IFA and qPCR findings from raw ham and target tissues (heart and tongue) from the 38 seropositive pigs analyzed are shown in Table 1. Toxoplasma gondii was detected in 26 raw hams and in 26 samples of target tissues (68.4%). Twenty-two out of twenty-six positive samples came from the same animals, whereas 4 samples were discordant cases.
Table 1. Presence of Toxoplasma gondii in tissues from seropositive pigs.
The parasite was detected in 4 hams from pigs with a serological titer < 1:80 (28.6% (4/14)), and in 22 hams of pigs with a titer ≥ 1:80 (91.7% (22/24)). Five of the twelve ham samples with negative results in the bioassay were positive by qPCR, reaching Ct values ranging from 34.45±0.25 (corresponding to 118 parasites/g) to 36.89 ± 0.40 (23 parasites/g).
The parasite was detected in 3 target tissue samples corresponding to pigs with a serological titer < 1:80 (21.4% (3/14)), and in 23 target tissue samples of pigs with a titer ≥ 1:80 (95.8% (23/24)). Only one of the digestion extracts, which was bioassay-negative, resulted in a positive qPCR, with a Ct value of 36.84 ± 0.12 (24 parasites/g).
Figure 1 shows Sankey diagrams illustrating the relationship between the antibody titers of the pigs tested and the titers of mice inoculated with raw ham (Figure 1A) and target tissues (Figure 1B), as well as with the qPCR results. As can be observed in Figure 1A, high antibody titers in pigs (≥1:80) were associated with seropositivity in mice following inoculation with extracts derived from raw ham samples (75.0% (18/24)). Conversely, seropositive pigs showing low titers (<1:80) resulted in a lower percentage of seropositive mice (21.4% (3/14)). A similar trend was observed for target tissues (Figure 1B), where the association between pigs with low titers and mice seronegativity (85.7% (12/14)) and pigs with high titers and mice seropositivity (95.8% (23/24)) was even more pronounced. In both raw ham and target tissues, we observed a strong association between mouse seronegativity and qPCR negativity, specifically 70.6% and 92.3%, respectively. Nevertheless, the antibody titers obtained in mice inoculated with target tissue samples were significantly higher (p < 0.001) compared with those inoculated with raw ham extracts. Specifically, the titer range for mice inoculated with raw ham was 1:10–1:20, compared to 1:20–1:320 for those inoculated with target tissues.
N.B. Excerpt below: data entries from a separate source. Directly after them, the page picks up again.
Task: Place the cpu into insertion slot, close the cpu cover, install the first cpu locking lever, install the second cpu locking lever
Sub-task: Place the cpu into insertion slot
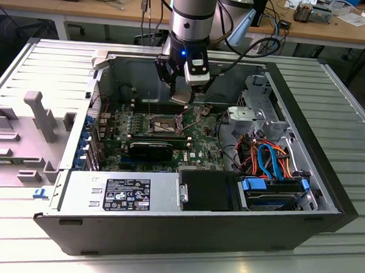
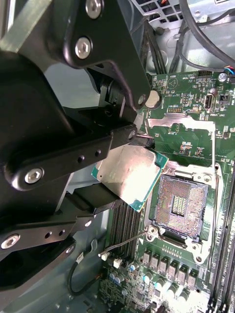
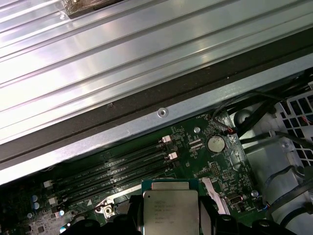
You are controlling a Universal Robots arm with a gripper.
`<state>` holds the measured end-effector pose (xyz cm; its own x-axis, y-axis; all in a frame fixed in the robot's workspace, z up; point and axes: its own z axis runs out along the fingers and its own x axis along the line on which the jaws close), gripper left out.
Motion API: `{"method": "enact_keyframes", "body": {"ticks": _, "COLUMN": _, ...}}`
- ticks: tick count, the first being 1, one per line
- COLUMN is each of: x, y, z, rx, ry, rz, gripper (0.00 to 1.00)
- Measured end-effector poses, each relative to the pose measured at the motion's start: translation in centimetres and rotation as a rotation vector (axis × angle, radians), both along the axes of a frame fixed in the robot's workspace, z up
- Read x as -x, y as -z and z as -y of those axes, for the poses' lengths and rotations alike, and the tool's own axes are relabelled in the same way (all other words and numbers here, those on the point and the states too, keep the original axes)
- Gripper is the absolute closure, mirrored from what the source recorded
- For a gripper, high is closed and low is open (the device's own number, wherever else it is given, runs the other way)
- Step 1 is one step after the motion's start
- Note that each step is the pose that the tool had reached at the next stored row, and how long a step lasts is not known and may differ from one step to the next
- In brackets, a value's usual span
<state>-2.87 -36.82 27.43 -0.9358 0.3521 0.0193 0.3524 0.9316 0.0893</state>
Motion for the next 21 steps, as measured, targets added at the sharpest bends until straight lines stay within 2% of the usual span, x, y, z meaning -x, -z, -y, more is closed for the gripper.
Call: {"method": "enact_keyframes", "body": {"ticks": 21, "x": 0.00, "y": 0.02, "z": 0.01, "rx": 0.0000, "ry": 0.013, "rz": 0.0000, "gripper": 0.45}}
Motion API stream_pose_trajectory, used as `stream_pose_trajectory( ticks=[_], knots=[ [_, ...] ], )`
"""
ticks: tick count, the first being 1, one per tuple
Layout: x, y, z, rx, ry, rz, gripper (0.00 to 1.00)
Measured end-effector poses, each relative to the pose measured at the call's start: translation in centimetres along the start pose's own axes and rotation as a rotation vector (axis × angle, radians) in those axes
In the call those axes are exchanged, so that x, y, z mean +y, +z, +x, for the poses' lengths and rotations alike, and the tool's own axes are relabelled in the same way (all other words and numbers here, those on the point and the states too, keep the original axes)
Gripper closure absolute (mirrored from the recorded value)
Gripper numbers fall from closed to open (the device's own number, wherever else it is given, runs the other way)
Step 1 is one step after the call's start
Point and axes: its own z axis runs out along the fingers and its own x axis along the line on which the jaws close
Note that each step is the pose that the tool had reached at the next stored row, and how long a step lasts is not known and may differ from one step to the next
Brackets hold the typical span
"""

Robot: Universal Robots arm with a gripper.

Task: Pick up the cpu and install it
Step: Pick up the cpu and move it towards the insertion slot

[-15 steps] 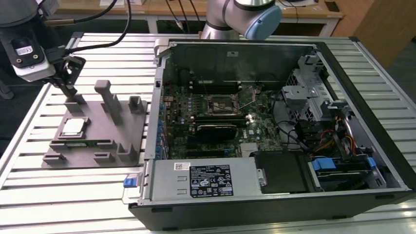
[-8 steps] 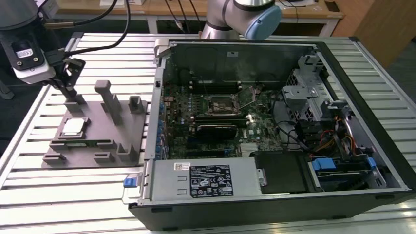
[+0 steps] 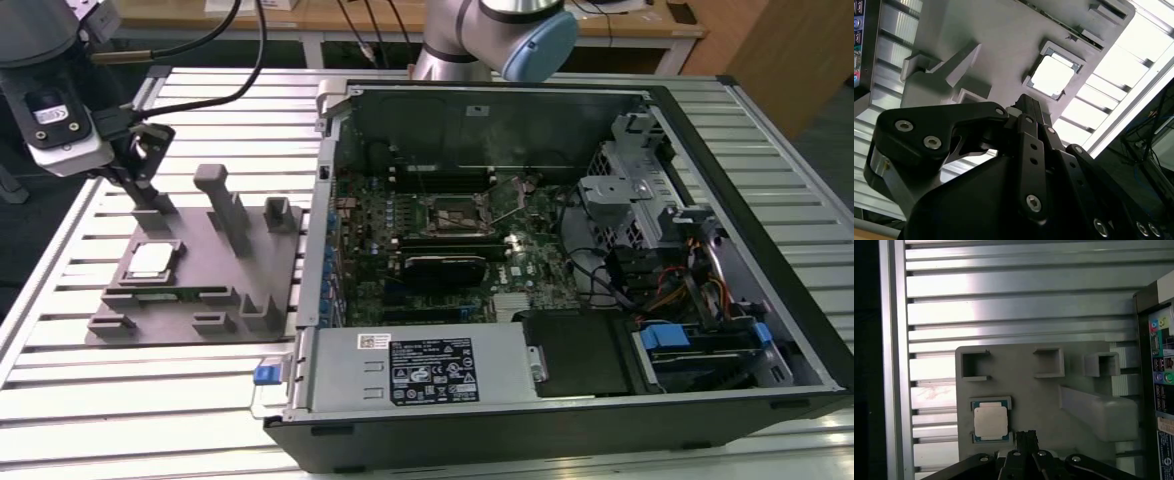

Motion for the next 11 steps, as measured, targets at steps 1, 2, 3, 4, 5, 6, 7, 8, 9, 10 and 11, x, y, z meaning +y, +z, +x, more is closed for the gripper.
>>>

Figure 1. Relationship between the antibody titres of the pigs tested and the titres of mice inoculated with raw ham (A) and target tissues (B) and qPCR results.
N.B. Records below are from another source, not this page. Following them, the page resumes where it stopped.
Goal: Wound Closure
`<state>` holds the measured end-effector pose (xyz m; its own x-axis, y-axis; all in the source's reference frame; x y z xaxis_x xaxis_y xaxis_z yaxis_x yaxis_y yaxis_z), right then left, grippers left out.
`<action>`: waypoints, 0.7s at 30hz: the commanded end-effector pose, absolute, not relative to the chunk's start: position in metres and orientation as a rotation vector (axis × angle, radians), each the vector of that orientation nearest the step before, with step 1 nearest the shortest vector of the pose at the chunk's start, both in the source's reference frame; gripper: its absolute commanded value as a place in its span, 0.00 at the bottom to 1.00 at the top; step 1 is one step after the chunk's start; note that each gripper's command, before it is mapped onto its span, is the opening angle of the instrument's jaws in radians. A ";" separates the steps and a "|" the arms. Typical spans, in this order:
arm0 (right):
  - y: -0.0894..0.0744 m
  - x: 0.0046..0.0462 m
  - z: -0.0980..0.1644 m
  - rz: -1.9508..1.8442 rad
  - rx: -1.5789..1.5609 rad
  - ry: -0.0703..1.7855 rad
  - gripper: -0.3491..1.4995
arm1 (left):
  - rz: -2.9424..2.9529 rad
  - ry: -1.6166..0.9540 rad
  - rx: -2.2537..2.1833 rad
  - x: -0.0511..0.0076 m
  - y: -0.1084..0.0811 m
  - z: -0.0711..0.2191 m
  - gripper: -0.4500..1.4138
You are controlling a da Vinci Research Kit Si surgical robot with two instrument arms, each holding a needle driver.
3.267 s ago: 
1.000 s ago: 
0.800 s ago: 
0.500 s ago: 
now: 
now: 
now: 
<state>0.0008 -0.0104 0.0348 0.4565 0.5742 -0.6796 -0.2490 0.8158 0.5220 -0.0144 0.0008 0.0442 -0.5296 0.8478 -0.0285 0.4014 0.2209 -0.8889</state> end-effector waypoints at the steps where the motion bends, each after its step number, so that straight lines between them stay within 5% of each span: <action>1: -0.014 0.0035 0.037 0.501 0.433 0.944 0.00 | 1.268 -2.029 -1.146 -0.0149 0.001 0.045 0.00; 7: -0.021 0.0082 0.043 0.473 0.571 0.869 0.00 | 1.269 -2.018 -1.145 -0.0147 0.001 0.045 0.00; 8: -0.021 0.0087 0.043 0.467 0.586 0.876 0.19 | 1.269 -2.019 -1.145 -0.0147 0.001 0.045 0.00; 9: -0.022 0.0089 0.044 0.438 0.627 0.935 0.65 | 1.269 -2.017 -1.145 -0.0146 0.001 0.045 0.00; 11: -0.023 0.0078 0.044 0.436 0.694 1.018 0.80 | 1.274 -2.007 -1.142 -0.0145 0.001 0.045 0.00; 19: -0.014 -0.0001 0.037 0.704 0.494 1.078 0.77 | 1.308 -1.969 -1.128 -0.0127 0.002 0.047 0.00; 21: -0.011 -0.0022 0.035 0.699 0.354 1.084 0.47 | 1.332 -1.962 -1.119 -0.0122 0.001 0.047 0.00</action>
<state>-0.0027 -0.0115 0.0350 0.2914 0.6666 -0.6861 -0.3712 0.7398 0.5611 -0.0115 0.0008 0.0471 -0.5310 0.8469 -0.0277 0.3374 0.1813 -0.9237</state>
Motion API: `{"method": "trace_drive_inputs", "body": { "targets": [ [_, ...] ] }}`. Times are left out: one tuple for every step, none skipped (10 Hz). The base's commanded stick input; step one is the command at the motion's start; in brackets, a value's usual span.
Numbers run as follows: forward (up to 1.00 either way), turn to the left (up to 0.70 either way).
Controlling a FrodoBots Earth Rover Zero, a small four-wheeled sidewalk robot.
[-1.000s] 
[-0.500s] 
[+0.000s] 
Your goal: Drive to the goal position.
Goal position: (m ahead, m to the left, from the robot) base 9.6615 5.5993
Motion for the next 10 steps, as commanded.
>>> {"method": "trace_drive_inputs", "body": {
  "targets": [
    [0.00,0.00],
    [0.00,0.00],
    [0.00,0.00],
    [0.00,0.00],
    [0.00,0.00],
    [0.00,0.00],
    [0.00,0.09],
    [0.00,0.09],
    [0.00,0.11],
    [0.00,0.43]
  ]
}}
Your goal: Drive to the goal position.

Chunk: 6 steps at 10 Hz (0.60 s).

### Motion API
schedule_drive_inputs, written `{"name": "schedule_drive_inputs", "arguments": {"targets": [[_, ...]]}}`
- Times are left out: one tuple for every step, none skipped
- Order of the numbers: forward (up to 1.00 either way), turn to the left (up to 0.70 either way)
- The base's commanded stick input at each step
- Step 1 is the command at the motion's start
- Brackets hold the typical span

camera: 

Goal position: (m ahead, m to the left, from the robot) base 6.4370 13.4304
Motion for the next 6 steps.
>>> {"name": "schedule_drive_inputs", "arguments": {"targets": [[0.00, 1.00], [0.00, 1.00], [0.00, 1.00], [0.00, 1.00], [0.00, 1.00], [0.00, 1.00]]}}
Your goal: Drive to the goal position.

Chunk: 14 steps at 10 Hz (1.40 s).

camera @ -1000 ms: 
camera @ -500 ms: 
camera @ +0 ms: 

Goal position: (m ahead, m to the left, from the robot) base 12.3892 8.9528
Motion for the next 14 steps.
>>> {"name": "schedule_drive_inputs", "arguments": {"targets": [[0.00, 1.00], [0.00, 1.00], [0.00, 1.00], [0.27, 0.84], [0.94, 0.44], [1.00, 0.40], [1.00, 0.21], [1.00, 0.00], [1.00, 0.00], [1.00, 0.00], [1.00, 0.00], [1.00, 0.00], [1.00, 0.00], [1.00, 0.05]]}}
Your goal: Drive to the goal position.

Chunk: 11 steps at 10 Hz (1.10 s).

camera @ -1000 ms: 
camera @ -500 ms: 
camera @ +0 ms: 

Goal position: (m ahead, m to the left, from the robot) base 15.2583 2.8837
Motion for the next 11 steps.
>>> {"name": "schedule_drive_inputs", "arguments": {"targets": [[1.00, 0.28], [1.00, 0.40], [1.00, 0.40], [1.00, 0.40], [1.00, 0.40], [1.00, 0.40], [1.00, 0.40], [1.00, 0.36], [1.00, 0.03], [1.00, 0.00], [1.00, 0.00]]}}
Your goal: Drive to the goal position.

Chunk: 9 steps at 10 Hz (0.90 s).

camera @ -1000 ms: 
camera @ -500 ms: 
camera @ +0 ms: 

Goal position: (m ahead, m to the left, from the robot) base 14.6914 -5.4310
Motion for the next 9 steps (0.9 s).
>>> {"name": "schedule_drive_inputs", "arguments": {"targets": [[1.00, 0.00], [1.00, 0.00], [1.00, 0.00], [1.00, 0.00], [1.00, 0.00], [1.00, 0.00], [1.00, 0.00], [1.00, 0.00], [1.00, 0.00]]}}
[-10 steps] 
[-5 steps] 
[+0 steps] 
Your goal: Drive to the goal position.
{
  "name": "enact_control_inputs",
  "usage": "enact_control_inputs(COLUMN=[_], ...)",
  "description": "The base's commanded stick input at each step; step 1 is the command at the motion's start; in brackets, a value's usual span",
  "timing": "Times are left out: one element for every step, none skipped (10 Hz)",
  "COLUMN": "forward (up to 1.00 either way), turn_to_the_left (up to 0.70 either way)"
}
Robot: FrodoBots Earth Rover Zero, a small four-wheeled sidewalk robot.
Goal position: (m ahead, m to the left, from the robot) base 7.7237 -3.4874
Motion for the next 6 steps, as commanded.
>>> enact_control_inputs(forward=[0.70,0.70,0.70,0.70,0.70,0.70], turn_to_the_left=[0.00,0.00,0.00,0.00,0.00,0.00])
No significant differences (p > 0.050) were found in the results obtained from both fresh tissues (positive and negative samples). Our statistical analysis comparing results of ham and target tissue samples (as defined in 3. Materials and Methods) yielded a strong level of agreement (κ = 0.790 ± 0.100), indicating that the results were comparable (i.e., similar) (Table 2).
Table 2. Diagnostic agreement between type of tissues.

4. Discussion

Our study aimed to investigate the presence of T. gondii in raw ham and target tissues (heart and tongue) of seropositive pigs and to use that information to select a representative testing tissue for easy risk evaluation of pork destined for the elaboration of cured meat products.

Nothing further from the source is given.